• _Exercise requirements_
From the listing below, reproduce word for word the part that opens with the line containing "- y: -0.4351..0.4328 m" and closes with the line containing "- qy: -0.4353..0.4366"; reproduce nothing else.

• _Information provided_
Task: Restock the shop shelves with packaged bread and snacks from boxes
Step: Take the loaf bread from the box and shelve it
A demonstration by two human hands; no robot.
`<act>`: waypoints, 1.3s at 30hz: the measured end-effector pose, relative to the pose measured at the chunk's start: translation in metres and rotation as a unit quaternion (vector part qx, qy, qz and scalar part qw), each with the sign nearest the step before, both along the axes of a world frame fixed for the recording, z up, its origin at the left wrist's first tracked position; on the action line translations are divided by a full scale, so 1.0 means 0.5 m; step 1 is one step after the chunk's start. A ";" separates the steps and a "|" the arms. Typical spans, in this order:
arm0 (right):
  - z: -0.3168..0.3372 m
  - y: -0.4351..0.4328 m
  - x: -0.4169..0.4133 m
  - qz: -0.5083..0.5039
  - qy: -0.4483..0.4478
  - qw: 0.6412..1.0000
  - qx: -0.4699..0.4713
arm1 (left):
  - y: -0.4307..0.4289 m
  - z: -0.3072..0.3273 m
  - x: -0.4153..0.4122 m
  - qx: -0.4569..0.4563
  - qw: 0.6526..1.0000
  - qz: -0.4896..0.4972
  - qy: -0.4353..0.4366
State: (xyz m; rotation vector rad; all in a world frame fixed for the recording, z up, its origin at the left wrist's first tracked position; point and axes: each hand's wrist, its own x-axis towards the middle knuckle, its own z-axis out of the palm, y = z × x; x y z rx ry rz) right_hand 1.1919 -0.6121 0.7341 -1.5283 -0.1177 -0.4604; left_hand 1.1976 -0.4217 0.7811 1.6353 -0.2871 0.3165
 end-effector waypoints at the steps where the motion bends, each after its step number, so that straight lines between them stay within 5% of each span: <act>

• _Reply to the task_
  - y: -0.4351..0.4328 m
  - x: -0.4169..0.4133 m
  - qz: -0.5083..0.5039
  - qy: -0.4483..0.4478
  - qw: 0.6412..1.0000
  - qx: -0.4699..0.4713
arm1 (left):
  - y: -0.4307..0.4289 m
  - z: -0.3072..0.3273 m
  - x: -0.4153..0.4122 m
  - qx: -0.4569..0.4563
  - qw: 0.6526..1.0000
  - qz: -0.4896..0.4972
  - qy: -0.4353..0.4366

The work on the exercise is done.